Every line below that holds the string "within" must be copied.

- - -

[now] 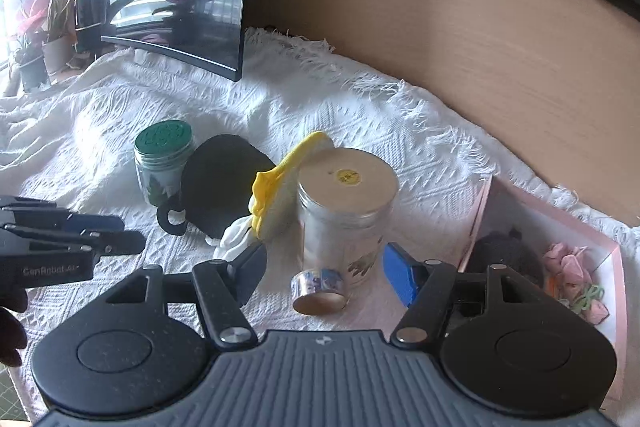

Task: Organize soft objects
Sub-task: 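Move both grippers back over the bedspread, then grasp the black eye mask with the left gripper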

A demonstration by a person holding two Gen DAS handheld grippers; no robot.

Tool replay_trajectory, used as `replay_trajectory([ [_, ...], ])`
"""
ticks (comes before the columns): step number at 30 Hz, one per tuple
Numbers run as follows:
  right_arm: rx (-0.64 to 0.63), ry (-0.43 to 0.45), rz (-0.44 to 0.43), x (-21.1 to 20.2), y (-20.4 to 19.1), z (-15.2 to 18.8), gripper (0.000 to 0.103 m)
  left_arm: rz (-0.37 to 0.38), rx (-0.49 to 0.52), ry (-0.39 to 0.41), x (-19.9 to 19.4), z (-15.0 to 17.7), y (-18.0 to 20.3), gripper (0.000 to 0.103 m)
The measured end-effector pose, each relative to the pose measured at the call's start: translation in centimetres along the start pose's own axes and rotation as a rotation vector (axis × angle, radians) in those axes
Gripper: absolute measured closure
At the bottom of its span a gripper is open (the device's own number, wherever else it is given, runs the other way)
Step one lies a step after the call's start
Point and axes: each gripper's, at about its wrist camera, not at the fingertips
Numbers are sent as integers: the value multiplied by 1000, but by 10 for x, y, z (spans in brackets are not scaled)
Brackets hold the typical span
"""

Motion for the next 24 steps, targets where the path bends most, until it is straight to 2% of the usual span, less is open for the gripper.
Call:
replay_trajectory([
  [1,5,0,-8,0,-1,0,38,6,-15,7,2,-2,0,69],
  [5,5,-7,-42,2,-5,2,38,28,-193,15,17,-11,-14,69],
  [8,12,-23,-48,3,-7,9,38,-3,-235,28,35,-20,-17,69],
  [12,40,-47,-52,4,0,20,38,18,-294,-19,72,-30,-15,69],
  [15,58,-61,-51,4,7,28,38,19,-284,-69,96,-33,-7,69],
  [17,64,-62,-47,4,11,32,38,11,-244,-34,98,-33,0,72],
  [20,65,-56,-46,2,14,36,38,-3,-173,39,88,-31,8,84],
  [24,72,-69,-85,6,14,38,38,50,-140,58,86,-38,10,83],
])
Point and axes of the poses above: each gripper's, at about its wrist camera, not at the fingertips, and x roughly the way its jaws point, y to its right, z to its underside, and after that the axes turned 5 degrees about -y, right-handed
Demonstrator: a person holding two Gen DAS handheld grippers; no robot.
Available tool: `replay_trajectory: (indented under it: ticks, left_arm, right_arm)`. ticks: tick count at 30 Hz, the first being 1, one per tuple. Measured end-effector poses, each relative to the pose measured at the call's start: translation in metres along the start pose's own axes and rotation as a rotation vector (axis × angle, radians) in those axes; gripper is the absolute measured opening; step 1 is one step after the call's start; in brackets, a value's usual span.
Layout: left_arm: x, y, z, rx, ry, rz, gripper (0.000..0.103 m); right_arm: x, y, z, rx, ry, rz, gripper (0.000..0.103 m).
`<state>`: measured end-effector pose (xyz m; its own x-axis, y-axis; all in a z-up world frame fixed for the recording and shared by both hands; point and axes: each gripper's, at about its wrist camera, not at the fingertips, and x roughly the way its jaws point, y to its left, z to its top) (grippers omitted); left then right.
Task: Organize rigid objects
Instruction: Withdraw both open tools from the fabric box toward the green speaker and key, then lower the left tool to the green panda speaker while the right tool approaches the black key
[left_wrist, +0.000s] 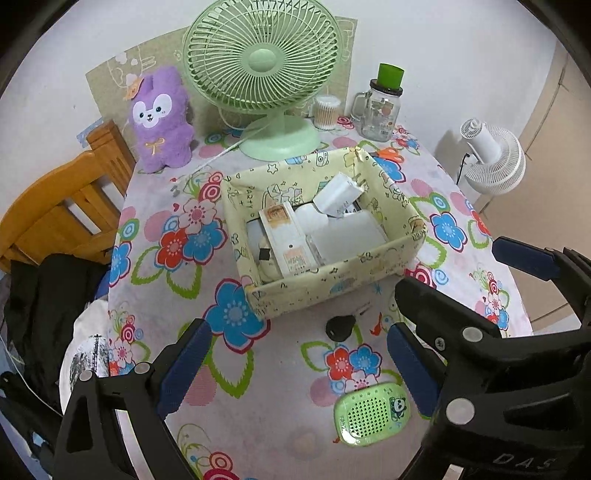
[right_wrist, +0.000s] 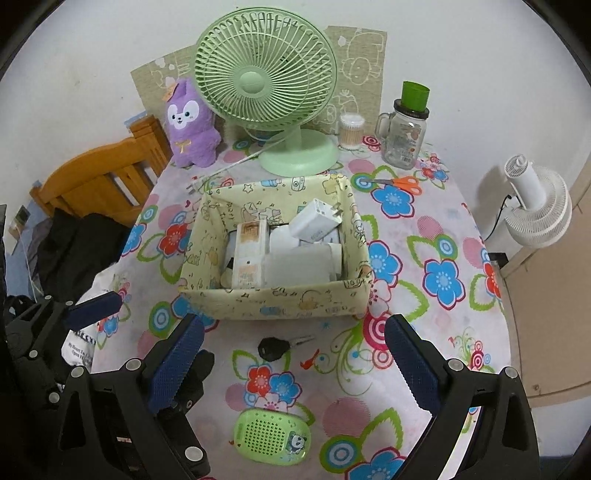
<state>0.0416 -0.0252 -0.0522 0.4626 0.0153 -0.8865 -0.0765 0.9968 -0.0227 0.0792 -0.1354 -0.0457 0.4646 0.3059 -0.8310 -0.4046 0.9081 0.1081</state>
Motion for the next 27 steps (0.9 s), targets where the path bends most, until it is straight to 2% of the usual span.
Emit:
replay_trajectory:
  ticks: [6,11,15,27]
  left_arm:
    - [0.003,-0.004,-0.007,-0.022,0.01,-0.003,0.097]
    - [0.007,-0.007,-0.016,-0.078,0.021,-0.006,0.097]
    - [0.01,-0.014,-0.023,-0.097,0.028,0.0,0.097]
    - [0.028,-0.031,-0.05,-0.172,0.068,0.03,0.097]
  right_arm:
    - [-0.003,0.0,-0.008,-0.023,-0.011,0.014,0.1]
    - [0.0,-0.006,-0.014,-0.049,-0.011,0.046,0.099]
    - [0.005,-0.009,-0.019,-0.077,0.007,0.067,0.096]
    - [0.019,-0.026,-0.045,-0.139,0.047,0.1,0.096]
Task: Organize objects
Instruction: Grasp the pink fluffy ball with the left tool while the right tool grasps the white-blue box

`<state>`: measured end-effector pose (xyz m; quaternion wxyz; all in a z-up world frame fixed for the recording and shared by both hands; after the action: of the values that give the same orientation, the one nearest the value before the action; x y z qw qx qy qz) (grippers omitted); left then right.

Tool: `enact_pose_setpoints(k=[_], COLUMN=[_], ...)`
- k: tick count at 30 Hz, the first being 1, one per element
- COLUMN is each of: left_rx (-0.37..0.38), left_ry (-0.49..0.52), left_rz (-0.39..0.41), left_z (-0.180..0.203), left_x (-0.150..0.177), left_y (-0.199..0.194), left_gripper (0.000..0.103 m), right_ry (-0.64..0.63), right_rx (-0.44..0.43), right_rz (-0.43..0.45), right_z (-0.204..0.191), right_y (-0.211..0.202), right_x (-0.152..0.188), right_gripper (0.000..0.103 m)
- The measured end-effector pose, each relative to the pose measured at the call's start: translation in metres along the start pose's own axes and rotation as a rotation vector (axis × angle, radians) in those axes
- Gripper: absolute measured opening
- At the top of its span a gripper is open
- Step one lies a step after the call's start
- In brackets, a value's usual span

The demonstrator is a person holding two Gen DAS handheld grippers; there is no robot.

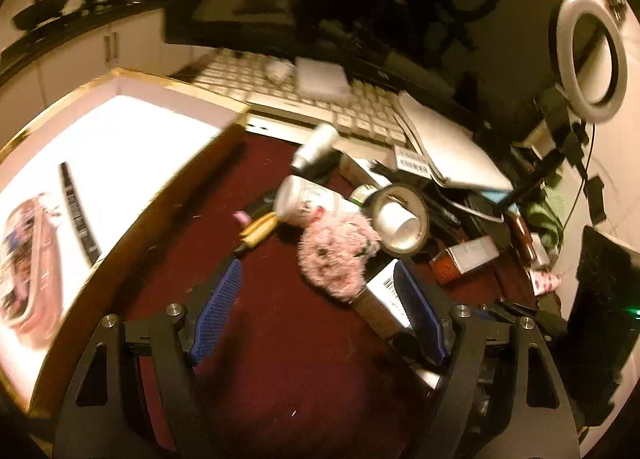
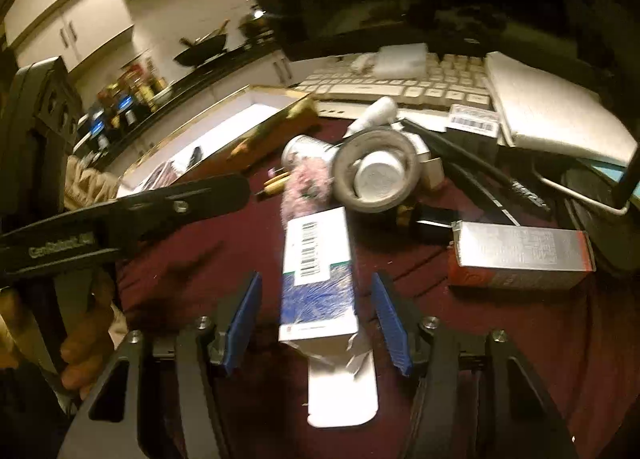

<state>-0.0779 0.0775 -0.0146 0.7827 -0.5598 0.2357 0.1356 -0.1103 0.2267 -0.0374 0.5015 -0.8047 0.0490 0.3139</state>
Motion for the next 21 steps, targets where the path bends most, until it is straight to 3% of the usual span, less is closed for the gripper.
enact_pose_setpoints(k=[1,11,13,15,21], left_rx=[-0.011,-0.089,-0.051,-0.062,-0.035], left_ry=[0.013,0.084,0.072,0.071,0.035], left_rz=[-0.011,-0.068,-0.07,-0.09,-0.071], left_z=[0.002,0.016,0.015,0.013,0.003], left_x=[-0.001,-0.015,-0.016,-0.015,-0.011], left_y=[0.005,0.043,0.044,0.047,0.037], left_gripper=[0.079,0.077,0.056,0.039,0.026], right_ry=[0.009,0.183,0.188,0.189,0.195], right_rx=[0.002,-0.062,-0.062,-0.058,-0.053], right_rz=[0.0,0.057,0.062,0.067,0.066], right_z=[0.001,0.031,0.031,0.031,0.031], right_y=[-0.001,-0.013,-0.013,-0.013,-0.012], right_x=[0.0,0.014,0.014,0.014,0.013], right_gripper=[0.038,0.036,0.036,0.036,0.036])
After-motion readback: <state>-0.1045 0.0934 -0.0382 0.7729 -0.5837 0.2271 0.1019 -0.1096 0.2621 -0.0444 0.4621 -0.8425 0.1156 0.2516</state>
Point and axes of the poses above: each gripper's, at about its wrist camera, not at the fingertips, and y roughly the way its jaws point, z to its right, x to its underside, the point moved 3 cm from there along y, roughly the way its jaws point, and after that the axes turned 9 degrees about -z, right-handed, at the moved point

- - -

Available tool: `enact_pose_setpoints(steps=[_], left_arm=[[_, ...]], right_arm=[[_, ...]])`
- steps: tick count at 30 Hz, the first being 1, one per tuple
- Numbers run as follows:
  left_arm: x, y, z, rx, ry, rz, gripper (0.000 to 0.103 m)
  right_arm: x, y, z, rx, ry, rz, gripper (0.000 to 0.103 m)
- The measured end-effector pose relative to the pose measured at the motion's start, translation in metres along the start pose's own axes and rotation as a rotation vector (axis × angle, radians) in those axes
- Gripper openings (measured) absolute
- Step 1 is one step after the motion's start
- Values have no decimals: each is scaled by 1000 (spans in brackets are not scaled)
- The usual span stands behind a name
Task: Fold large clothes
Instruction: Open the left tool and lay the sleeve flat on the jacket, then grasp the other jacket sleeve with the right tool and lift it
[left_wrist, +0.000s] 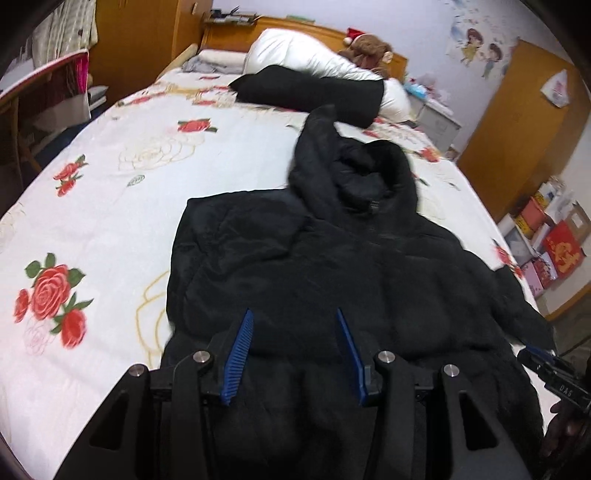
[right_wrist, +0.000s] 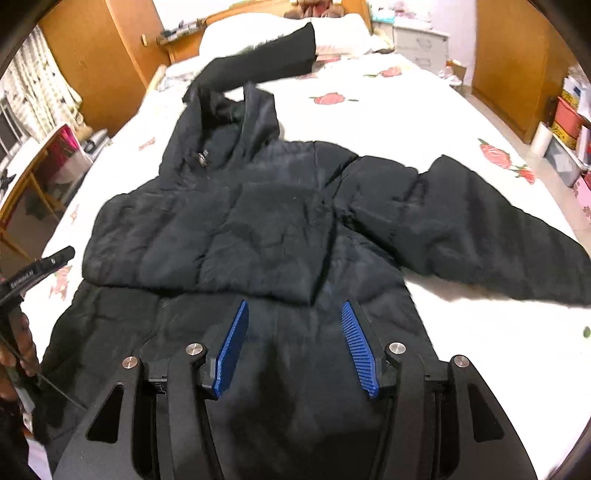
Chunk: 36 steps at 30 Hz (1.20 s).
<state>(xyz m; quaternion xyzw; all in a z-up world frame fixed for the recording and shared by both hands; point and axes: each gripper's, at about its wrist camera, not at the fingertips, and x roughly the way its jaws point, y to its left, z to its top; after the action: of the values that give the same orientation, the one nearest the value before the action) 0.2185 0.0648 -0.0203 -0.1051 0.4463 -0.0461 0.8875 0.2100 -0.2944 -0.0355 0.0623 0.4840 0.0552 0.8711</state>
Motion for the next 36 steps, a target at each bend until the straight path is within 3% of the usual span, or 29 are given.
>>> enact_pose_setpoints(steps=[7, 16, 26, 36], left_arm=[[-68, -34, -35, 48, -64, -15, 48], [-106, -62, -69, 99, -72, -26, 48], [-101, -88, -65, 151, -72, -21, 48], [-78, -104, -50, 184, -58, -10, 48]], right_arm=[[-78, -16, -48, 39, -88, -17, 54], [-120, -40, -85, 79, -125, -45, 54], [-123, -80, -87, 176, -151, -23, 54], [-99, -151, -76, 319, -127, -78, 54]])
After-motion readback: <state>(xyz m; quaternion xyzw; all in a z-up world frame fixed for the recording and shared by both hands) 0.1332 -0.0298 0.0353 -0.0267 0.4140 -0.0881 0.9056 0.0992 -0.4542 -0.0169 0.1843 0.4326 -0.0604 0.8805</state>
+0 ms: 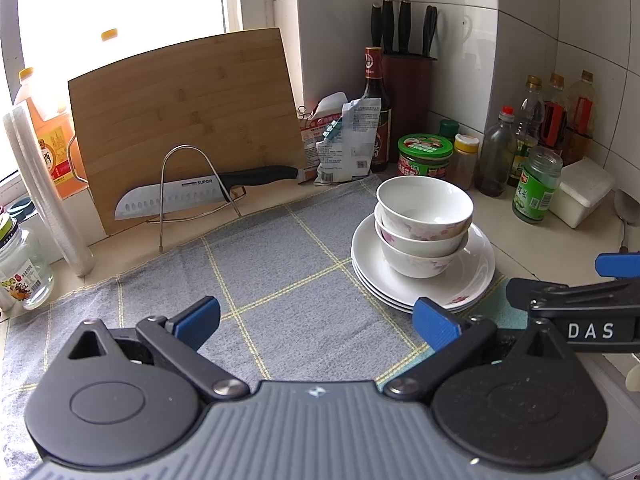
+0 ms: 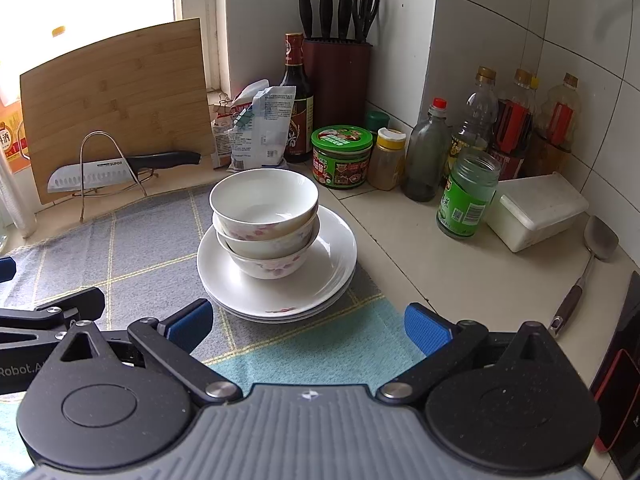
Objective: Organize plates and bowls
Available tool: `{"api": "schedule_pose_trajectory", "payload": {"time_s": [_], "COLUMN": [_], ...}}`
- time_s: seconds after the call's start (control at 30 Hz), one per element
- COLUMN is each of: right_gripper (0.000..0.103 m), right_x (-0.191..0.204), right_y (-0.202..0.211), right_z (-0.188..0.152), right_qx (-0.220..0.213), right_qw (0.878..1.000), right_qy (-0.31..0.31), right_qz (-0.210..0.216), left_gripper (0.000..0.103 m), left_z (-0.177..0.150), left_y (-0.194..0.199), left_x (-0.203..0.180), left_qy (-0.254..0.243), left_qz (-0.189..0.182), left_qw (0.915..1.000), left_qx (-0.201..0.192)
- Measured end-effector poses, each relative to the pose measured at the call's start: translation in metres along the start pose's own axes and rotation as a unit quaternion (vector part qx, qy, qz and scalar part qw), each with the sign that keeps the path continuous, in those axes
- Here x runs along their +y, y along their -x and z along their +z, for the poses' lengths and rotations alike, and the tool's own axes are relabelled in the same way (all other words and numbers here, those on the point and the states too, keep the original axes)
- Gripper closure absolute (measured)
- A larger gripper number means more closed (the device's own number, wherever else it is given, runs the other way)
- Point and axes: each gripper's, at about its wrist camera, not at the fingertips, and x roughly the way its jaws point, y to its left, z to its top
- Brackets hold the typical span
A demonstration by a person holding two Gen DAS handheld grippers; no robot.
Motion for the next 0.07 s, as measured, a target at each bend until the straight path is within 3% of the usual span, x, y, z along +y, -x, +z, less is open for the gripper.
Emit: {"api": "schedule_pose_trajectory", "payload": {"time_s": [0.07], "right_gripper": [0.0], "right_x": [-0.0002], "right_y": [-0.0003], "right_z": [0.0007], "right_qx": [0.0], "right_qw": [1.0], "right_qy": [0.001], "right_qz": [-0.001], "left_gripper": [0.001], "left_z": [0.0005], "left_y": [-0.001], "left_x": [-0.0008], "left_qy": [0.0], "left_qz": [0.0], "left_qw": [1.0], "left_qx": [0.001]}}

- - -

> **Answer below**
Motion for the next 36 steps, a target at each bend until the straight path is within 3% of the usual span, or 29 are given.
Motion for the next 0.07 s, as measured, a target at each bend until the straight path is within 3% of the usual span, x, y, z along +y, -x, +z, less is open for the gripper.

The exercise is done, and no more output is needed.